TYPES OF DATA BREACH COSTS:

CRISIS SERVICES

LEGAL SETTLEMENT

REGULATORY DEFENSE

PCI FINES

LEGAL DEFENSE

SECTION A: NETWORK SECURITY LIABILITY

  • This section addresses coverage for legal defense costs or sums owed to a third party stemming from transmitting malware, a denial of service attack to a third party’s systems, failure to prevent unauthorized access of information stored on your computer systems, or identity theft costs.
  • Claims Example: A hacker accesses an employee’s email address and sends out a virus to their email entire client address book, destroying a client’s system. This would be coverage to repair the client’s systems and defense costs if it moves to court.

SECTION B: PRIVACY LIABILITY

  • This section addresses defense costs or sums owed to a third party as a result of exposing sensitive information.
  • Claims Example: A hacker steals personally identifiable information on a businesses’ clients all over the United States. To comply with each state’s privacy regulations, a lawyer is brought in to figure out how to properly notify each individual depending on their domiciled state.

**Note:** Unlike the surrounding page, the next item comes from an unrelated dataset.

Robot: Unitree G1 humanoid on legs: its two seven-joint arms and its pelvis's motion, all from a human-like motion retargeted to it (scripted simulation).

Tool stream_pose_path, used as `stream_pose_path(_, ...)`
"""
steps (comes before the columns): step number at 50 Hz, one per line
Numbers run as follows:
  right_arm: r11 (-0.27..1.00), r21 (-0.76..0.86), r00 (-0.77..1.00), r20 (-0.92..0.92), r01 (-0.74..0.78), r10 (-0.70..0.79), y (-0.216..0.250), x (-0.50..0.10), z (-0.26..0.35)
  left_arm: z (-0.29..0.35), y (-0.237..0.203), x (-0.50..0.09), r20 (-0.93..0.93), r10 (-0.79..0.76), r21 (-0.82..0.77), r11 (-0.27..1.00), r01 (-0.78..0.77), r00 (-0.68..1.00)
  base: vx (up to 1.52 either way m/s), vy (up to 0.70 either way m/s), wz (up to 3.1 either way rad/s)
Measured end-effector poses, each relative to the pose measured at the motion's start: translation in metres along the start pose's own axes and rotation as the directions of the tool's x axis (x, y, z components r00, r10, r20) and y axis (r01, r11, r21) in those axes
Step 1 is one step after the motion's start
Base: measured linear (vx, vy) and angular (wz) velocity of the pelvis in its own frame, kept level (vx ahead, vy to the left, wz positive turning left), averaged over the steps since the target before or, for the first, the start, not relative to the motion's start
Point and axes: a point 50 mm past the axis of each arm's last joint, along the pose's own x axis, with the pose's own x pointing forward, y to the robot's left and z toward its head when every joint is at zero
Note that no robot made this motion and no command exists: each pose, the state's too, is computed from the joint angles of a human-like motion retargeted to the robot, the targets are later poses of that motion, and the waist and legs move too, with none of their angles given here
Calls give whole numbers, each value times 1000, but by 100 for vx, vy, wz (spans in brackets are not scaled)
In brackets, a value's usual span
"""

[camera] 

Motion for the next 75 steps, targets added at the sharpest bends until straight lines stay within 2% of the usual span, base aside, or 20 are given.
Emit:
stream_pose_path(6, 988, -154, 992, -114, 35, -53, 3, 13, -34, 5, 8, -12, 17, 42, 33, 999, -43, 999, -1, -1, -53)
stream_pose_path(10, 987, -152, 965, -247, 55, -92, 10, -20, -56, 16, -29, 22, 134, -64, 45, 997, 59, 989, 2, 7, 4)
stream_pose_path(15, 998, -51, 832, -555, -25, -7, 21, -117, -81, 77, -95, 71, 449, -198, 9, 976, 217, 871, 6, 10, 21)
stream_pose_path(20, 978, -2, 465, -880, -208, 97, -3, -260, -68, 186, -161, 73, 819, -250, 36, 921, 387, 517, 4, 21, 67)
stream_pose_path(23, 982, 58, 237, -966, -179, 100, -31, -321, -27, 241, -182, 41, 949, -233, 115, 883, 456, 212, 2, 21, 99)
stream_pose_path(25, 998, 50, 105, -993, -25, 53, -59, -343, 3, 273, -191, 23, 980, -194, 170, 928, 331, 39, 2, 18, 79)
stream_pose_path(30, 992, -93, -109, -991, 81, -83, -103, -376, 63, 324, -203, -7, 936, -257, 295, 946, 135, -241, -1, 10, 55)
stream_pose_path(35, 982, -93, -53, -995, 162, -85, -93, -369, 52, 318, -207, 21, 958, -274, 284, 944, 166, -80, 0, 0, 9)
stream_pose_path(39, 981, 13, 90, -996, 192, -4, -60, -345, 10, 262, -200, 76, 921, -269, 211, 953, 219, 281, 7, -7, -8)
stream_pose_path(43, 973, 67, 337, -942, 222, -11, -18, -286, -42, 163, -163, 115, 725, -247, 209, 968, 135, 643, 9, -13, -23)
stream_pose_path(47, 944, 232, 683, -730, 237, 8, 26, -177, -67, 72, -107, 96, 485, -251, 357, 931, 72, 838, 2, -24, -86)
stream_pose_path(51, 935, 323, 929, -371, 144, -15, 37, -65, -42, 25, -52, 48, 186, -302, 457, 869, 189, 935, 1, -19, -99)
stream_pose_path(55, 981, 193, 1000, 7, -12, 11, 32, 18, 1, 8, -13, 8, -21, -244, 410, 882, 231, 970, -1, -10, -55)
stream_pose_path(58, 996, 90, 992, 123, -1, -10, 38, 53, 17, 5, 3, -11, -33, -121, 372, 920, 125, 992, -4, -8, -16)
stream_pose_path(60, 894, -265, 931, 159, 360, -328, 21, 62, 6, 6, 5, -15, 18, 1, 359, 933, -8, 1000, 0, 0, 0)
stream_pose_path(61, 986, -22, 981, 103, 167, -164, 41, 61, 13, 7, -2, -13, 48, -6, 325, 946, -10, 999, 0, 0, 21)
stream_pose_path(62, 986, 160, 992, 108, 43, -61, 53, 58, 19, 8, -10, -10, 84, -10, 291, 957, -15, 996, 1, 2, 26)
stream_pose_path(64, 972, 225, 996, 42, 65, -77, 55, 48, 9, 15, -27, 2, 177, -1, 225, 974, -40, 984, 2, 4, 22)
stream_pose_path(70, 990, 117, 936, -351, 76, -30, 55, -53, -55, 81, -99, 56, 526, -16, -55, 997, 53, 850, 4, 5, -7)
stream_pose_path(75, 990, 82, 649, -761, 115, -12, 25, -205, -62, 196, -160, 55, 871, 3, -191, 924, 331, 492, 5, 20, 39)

Time, postage, and legal costs can begin to amount quickly.

SECTION C: MANAGEMENT LIABILITY

  • This section addresses coverage for the costs that a senior executive officer becomes legally obliged to pay as a result of a cyber event.
  • Claims Example: In the event of a cyber attack, the blame can be pointed at the board of directors for not putting a comprehensive security program in place.

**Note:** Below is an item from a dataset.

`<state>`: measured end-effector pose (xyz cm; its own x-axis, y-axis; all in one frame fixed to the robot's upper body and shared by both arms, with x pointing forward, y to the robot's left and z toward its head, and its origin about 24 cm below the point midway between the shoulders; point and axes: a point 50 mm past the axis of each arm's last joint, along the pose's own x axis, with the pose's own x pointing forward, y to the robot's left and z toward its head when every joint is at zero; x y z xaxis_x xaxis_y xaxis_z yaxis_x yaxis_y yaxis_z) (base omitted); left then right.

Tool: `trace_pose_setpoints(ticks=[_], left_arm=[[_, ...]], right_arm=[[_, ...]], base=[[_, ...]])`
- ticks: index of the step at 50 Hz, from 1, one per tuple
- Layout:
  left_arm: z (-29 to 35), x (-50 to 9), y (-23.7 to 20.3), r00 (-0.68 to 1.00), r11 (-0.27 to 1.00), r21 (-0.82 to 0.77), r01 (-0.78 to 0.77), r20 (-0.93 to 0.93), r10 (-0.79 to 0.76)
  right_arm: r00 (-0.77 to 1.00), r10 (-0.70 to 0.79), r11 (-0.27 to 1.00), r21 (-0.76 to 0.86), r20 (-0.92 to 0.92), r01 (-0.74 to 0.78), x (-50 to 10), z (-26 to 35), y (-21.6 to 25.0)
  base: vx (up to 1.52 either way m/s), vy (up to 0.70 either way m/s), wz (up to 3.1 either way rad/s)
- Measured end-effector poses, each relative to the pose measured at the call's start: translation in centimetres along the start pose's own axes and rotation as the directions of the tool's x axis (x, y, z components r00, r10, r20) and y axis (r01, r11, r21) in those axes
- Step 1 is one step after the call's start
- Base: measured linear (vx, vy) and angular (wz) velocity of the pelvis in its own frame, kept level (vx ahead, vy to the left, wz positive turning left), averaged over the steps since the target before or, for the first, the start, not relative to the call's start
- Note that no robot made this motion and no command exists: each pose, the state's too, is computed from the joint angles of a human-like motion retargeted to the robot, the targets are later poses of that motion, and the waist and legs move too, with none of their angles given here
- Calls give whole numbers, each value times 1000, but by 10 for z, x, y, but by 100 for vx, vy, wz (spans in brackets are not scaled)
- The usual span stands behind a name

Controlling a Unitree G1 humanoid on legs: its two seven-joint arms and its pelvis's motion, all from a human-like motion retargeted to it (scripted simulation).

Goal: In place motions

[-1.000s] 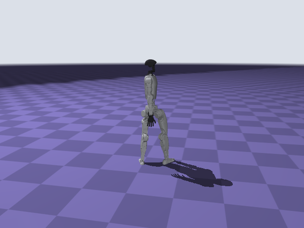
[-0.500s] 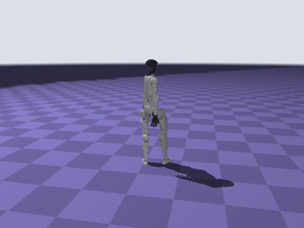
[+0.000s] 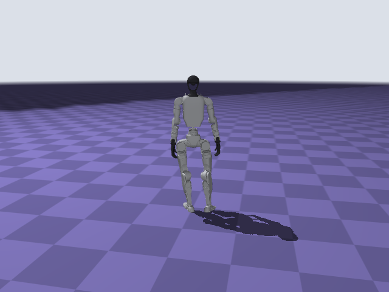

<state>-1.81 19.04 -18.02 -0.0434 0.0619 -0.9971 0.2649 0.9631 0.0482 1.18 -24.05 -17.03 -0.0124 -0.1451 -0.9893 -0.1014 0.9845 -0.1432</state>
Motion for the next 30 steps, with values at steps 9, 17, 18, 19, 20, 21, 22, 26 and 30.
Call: trace_pose_setpoints(ticks=[9,17,18,19,20,21,22,26,30], left_arm=[[-4,0,-9,1000,1000,-24,-6,-13,6],[-3,0,-4,1000,999,30,-31,0,31],[-2,0,-3,999,999,33,-35,3,34],[-2,0,-2,999,999,33,-39,5,38],[-2,0,-1,999,999,32,-43,7,43],[-2,0,-1,999,999,26,-46,6,46],[-3,0,0,999,999,20,-48,5,48],[-11,-1,1,999,998,-24,-53,-9,52],[-28,-2,0,998,993,-101,-64,-36,61]], right_arm=[[986,71,994,-91,149,-58,-2,46,14],[981,86,979,-195,172,-52,-2,53,27],[983,86,980,-194,165,-53,-2,51,28],[984,87,980,-191,157,-56,-1,48,28],[985,87,980,-188,149,-59,-1,45,29],[987,86,981,-184,138,-60,-1,42,29],[988,85,982,-179,127,-61,0,38,29],[994,73,985,-162,75,-60,1,22,28],[997,64,987,-151,41,-57,1,9,27]], base=[[3,6,44],[0,0,6],[0,0,0],[0,0,0],[0,0,0],[0,0,0],[0,0,0],[2,4,-29],[-1,2,-48]])
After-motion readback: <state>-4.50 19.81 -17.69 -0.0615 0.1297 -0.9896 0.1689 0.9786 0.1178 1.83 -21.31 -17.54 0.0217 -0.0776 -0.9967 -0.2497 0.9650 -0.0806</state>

SECTION D: REGULATORY FINES

  • This section addresses coverage for the defense costs, fines, and penalties in a regulatory investigation.
  • Claims Example: Governmental, regulatory, law enforcement, professional or statutory body’s all regulate privacy and can go after a business in a cyber event.

SECTION E: PCI FINES, PENALTIES AND ASSESSMENTS

  • This section addresses coverage for fines, penalties, and card brand assessments including fraud recoveries, operational reimbursements, non-cooperation costs and case management fees owed to an acquiring bank or payment processor as a result of a payment card breach.
  • Claims Example: In the event credit cards are stolen, a business can be liable to pay an acquiring bank or payment processor card re-issuance costs, fraud costs, and PCI pay fines/penalties.

Source: Net Diligence 2016 Cyber Claims Study

Note: this information is presented for your convenience, but in no way does it alter the actual contract(s) of insurance. For coverage details, please refer to the policy(ies) for actual language. In the event of conflicting statements, the policy conditions supersede this document.